From the line that contains "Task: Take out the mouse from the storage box" through the line that contains "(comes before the", output every line of the listing below exactly and leave out all the rest.
[Start of Attachment]
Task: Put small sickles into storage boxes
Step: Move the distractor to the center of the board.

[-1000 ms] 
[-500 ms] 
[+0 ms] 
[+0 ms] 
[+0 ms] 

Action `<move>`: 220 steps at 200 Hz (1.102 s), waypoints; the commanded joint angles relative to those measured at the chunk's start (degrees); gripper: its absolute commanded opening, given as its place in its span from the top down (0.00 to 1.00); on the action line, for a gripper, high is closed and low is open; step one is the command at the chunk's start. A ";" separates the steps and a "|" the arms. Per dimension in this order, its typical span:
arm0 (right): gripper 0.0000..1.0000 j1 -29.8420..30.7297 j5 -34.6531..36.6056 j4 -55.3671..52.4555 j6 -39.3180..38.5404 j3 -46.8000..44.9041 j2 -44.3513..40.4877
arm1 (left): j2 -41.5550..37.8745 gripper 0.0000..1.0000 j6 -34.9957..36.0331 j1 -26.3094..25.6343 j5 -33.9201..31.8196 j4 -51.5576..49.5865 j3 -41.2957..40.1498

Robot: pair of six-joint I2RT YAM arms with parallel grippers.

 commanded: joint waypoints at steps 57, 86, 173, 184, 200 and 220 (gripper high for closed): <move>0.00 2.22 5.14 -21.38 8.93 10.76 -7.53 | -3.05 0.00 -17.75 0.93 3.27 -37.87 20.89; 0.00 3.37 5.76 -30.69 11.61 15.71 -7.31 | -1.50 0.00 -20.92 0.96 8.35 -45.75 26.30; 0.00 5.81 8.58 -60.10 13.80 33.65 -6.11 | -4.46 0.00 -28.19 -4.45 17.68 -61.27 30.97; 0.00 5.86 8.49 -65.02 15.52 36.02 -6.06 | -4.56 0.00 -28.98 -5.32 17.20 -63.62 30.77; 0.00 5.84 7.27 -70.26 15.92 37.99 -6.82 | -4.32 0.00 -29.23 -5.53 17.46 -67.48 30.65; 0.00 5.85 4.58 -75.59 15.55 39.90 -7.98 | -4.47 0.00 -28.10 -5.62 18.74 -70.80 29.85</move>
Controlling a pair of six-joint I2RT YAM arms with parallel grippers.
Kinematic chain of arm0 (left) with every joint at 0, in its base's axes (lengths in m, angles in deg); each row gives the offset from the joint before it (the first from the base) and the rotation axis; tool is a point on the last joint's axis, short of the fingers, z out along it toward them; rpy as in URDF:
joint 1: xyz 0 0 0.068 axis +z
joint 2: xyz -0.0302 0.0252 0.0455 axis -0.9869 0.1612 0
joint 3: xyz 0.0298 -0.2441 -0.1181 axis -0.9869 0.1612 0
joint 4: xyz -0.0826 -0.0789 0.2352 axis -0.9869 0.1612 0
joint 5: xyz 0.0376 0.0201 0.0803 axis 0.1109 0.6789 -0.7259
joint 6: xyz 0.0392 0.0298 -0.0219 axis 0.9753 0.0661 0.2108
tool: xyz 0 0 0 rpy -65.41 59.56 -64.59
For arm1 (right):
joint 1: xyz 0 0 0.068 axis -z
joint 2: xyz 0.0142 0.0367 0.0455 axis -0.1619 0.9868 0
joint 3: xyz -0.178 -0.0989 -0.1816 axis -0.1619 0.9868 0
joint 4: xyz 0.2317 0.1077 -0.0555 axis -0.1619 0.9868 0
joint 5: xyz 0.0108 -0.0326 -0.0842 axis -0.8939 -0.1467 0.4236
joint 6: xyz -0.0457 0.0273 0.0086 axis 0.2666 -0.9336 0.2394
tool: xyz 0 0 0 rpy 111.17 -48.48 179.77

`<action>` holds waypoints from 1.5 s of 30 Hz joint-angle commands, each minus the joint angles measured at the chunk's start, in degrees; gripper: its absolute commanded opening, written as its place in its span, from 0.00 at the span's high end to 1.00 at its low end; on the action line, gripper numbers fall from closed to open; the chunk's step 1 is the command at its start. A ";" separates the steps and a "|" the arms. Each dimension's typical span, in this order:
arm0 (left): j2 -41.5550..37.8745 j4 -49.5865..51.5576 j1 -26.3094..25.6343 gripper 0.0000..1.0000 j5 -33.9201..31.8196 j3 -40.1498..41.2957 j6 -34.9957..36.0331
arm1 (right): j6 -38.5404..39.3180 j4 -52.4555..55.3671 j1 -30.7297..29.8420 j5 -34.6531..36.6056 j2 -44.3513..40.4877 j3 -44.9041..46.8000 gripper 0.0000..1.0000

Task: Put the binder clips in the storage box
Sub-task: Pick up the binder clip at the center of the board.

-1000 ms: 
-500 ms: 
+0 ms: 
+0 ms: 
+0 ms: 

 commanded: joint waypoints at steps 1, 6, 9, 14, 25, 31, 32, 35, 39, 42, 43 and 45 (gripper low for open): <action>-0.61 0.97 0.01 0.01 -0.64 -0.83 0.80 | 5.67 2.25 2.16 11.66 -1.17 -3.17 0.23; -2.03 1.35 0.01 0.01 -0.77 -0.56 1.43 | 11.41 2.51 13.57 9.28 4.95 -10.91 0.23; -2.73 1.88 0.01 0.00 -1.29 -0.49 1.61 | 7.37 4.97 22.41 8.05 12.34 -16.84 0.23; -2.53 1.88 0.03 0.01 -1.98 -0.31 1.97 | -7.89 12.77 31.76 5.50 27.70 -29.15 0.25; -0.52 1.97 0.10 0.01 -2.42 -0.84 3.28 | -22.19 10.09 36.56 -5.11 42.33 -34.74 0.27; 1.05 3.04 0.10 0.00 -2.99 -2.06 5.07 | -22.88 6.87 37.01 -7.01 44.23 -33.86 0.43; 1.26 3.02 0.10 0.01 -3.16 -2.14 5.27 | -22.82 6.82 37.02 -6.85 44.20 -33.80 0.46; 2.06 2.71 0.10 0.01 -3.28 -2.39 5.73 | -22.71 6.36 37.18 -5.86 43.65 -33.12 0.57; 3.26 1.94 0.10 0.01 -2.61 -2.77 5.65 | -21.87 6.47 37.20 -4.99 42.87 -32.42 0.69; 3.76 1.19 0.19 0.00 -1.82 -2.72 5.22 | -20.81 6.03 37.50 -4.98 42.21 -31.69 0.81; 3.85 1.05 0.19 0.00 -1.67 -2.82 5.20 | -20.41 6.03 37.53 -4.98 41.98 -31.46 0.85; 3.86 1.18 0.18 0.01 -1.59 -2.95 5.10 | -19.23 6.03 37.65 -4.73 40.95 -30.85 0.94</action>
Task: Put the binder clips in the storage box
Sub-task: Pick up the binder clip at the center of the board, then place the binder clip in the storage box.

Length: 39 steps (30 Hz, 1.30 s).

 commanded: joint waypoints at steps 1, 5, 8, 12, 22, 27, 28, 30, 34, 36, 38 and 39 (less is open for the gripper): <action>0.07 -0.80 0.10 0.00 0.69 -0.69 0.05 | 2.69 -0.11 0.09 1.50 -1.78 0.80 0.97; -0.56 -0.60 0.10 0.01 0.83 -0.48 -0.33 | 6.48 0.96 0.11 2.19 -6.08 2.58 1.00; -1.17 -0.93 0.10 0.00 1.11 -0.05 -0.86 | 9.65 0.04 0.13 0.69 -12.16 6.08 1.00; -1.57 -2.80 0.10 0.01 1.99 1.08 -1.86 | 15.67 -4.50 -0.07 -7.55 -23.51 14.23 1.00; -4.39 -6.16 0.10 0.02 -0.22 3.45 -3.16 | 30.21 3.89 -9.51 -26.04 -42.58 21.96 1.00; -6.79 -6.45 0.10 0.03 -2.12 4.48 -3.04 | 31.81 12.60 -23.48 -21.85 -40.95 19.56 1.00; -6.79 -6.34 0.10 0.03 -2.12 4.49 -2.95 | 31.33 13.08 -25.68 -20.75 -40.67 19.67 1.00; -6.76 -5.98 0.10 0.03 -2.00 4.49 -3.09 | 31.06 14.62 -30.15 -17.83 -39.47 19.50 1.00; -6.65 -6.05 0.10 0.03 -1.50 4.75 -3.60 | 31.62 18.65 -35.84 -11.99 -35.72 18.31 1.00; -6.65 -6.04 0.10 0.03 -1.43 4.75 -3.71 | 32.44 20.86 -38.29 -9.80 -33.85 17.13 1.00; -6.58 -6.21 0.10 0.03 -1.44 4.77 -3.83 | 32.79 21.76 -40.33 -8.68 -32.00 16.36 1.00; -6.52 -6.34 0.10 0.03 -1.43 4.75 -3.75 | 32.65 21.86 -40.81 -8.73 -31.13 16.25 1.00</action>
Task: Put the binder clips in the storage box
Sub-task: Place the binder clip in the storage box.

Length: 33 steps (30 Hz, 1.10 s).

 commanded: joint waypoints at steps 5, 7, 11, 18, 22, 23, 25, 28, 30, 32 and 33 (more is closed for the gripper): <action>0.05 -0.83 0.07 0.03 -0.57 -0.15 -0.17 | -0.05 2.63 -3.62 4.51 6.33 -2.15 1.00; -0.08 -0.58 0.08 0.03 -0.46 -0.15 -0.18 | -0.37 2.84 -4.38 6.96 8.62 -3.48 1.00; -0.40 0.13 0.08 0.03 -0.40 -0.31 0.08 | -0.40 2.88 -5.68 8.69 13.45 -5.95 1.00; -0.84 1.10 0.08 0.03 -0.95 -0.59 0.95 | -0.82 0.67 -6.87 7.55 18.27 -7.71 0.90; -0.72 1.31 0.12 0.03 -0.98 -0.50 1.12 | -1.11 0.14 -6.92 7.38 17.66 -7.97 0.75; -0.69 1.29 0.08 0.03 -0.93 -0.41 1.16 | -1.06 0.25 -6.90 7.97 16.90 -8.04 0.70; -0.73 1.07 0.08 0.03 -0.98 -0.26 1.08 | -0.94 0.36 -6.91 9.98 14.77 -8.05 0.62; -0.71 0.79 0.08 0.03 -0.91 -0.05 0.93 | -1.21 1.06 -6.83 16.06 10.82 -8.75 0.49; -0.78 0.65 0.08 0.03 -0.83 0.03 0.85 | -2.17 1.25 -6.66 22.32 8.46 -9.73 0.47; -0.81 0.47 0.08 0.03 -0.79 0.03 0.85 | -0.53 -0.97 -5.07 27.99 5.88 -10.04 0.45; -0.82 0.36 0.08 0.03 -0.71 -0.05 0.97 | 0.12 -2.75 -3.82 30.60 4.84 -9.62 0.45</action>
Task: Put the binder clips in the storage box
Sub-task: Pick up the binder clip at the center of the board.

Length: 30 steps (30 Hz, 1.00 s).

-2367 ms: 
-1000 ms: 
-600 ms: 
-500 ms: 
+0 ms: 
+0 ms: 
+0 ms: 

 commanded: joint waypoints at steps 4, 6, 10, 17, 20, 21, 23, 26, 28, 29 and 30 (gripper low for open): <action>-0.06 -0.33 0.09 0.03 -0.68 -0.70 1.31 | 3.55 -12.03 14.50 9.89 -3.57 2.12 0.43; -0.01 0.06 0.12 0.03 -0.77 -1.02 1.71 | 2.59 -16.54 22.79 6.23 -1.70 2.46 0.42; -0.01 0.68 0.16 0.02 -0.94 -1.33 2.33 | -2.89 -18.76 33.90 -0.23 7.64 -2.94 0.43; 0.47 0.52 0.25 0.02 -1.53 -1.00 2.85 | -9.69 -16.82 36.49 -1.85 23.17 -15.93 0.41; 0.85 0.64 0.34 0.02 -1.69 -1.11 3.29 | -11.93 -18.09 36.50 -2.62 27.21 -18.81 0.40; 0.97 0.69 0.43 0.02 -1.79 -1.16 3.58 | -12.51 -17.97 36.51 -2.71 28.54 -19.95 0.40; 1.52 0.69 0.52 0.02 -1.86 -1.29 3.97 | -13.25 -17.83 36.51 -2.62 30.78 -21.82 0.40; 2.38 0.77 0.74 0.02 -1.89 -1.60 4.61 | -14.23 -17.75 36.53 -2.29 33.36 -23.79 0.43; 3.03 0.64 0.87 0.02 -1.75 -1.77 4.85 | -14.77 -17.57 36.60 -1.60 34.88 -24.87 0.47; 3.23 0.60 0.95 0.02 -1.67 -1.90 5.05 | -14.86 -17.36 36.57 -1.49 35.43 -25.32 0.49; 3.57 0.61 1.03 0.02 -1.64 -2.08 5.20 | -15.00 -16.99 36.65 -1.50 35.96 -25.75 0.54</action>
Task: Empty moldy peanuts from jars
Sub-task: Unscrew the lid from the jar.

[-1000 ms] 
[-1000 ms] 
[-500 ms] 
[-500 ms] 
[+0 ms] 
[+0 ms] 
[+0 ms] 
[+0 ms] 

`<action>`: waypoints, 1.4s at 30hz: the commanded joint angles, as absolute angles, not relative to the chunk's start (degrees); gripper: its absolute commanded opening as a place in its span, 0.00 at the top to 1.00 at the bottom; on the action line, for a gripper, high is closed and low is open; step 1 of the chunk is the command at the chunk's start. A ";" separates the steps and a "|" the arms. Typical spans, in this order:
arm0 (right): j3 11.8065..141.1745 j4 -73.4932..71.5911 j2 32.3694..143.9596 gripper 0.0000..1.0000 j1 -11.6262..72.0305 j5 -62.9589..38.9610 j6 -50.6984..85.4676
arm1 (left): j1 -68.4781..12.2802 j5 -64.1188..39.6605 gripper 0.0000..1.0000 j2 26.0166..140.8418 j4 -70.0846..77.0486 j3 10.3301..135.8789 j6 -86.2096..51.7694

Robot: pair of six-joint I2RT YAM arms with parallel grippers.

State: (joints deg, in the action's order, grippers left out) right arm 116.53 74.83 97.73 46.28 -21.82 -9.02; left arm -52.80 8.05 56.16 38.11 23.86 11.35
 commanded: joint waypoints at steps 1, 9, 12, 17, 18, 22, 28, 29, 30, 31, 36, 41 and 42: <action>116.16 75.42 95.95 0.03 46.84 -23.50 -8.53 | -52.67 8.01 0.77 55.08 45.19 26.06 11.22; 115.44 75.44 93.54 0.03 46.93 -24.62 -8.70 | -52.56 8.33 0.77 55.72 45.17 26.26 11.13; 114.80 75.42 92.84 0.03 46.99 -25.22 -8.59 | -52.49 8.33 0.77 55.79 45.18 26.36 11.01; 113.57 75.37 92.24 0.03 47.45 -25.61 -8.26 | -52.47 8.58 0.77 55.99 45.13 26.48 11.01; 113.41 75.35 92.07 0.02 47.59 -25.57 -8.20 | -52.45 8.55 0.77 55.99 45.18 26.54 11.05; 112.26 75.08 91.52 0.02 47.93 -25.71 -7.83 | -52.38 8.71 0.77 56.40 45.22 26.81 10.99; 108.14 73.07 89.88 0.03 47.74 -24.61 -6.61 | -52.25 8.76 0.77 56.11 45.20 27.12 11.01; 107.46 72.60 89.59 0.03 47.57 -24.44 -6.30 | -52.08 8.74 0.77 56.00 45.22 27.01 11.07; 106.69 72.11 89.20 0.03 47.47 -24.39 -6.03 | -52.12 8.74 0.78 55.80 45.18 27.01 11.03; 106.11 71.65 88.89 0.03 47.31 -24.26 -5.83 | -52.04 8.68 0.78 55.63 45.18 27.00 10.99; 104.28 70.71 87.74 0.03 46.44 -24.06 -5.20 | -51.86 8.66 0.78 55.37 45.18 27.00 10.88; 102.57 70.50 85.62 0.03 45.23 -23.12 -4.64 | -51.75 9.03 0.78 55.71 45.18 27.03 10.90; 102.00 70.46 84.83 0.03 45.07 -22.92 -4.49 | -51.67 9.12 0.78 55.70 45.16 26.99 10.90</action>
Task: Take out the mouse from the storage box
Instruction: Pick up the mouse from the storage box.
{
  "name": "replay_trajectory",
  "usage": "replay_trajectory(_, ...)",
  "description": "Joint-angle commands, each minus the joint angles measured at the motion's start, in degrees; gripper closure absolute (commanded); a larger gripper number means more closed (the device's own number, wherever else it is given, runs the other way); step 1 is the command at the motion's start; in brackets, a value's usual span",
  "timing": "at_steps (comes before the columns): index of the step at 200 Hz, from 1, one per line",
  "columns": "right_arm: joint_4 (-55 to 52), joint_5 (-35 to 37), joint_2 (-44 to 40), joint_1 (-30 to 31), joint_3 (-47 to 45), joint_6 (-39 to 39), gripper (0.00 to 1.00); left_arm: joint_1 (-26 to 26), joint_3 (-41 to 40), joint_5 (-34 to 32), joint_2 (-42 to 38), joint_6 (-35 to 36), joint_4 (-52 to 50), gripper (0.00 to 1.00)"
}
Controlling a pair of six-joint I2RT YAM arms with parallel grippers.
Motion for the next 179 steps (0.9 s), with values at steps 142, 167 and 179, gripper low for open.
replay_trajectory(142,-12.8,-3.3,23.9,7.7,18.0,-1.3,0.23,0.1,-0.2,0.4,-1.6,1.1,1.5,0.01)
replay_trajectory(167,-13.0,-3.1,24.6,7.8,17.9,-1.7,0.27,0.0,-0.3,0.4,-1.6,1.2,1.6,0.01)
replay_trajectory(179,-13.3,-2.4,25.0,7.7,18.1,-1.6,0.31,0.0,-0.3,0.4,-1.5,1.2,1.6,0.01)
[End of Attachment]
* [Task solution]:
Task: Take out the mouse from the storage box
Instruction: Pick up the mouse from the storage box.
{
  "name": "replay_trajectory",
  "usage": "replay_trajectory(_, ...)",
  "description": "Joint-angle commands, each minus the joint angles measured at the motion's start, in degrees; gripper closure absolute (commanded); a larger gripper number means more closed (the device's own number, wherever else it is given, runs the other way); step 1 is the command at the motion's start; in brackets, a value's usual span",
  "timing": "at_steps (comes before the columns): index of the step at 200 Hz, from 1, one per line",

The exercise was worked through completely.